> _EXERCISE DESCRIPTION_
Where the line with "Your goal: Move" appears below, start writing out lines exactly, and finish with the line with "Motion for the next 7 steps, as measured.", which is included; write out nothing else.

------ DATA PROVIDED ------

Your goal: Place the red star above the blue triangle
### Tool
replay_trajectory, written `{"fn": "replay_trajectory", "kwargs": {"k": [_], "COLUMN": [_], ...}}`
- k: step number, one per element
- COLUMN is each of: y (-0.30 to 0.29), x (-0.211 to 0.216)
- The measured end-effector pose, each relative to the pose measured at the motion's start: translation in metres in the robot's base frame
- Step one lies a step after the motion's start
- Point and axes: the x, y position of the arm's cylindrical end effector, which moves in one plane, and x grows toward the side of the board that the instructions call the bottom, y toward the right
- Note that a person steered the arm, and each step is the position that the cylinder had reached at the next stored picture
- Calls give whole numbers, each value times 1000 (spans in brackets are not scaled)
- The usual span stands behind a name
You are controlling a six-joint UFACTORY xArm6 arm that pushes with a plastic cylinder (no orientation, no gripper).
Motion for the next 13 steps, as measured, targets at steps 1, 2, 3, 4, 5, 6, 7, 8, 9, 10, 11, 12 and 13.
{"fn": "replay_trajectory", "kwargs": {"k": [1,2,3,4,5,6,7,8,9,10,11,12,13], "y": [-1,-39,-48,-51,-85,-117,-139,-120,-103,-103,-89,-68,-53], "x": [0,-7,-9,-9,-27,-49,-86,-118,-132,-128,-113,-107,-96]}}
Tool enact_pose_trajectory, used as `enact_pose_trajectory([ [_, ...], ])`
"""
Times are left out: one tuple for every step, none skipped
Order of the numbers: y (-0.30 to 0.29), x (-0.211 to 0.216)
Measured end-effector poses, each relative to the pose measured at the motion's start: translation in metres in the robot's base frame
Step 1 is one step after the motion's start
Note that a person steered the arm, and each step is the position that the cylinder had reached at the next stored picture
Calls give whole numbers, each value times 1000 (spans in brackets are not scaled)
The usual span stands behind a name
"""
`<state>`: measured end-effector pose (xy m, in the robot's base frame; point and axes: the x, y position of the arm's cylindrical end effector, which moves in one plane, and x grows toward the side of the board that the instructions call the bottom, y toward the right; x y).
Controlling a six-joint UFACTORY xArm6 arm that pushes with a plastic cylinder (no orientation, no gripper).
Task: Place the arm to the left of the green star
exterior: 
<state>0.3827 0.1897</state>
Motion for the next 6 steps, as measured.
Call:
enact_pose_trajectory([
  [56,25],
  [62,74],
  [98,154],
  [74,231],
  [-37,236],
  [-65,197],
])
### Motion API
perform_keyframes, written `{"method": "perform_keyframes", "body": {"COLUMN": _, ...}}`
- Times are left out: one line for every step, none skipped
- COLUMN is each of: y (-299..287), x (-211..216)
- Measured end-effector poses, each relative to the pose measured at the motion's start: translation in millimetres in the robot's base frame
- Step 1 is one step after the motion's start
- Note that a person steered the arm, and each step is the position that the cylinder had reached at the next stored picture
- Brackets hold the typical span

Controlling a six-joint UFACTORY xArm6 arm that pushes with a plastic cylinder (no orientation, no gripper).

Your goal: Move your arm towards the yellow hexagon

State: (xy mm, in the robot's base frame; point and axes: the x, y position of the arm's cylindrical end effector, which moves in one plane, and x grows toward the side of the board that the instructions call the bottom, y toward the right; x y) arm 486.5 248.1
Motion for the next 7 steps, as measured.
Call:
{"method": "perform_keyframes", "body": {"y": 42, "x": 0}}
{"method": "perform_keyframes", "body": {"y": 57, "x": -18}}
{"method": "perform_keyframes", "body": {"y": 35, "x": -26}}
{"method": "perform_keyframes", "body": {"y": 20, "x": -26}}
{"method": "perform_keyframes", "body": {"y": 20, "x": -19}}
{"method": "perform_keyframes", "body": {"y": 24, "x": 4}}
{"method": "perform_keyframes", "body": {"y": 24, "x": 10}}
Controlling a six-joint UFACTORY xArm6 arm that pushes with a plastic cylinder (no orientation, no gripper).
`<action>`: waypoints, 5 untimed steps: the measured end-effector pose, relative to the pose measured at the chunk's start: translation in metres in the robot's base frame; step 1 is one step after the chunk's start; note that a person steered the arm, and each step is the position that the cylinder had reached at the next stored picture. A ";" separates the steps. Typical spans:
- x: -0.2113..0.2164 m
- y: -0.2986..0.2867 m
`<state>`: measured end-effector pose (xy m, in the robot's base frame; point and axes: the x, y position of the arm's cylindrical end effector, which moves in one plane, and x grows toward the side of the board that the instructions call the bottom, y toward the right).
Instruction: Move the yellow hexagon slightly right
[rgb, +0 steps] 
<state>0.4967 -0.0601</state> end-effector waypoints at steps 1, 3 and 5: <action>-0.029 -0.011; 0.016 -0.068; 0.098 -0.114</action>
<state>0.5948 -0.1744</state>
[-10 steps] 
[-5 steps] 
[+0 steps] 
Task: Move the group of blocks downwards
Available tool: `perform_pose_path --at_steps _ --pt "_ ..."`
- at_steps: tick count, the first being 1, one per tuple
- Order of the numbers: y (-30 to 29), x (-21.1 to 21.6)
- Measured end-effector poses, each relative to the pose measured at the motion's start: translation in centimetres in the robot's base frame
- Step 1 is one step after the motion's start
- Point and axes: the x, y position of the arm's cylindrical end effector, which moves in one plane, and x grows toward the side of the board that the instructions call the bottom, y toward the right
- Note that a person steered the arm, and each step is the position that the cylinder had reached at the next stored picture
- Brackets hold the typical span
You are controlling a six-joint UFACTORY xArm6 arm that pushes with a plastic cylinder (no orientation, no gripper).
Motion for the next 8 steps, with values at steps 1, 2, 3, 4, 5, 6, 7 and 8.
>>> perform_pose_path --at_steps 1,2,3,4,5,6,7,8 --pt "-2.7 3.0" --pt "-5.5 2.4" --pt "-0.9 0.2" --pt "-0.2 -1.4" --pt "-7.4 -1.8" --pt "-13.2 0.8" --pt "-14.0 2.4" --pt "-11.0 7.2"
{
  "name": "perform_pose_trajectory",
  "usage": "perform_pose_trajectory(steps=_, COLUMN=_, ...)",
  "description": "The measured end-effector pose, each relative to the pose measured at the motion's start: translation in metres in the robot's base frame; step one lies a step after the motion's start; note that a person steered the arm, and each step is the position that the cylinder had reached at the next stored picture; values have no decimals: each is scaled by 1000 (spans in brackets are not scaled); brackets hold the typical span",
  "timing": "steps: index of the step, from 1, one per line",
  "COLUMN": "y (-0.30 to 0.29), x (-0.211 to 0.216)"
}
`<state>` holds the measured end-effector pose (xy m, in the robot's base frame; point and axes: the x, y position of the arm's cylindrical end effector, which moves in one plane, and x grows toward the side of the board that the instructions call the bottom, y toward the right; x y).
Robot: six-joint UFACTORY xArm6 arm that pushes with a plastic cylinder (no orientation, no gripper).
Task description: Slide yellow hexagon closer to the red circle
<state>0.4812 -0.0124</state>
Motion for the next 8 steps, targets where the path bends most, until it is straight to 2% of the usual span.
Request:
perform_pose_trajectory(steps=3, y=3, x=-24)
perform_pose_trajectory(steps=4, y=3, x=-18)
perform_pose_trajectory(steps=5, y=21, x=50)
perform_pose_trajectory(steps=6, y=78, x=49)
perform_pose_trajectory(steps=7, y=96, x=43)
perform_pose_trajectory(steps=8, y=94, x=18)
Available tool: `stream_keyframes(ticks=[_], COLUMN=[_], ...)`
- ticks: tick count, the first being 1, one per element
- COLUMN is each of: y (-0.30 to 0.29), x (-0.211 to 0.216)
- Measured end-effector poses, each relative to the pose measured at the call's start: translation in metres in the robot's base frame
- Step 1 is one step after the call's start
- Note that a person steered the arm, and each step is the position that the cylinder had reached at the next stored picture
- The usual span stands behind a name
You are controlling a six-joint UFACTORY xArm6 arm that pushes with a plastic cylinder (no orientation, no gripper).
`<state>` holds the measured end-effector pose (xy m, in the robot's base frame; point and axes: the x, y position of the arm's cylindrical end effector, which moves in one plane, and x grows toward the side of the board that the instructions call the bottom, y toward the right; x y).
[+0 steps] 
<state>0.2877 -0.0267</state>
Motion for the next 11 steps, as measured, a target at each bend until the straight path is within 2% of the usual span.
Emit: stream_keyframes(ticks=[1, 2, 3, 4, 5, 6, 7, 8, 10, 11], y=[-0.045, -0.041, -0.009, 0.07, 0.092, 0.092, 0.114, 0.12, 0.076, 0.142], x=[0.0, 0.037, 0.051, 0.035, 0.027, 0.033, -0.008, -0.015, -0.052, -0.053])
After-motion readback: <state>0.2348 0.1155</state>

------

> _WRITTEN ANSWER_
Your goal: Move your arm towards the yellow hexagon

State: (xy mm, in the robot's base frame; point and axes: the x, y position of the arm's cylindrical end effector, which moves in one plane, and x grows toward the side of the board that the instructions call the bottom, y toward the right; x y) arm 486.5 248.1
Motion for the next 7 steps, as measured.

The answer requires no further additions.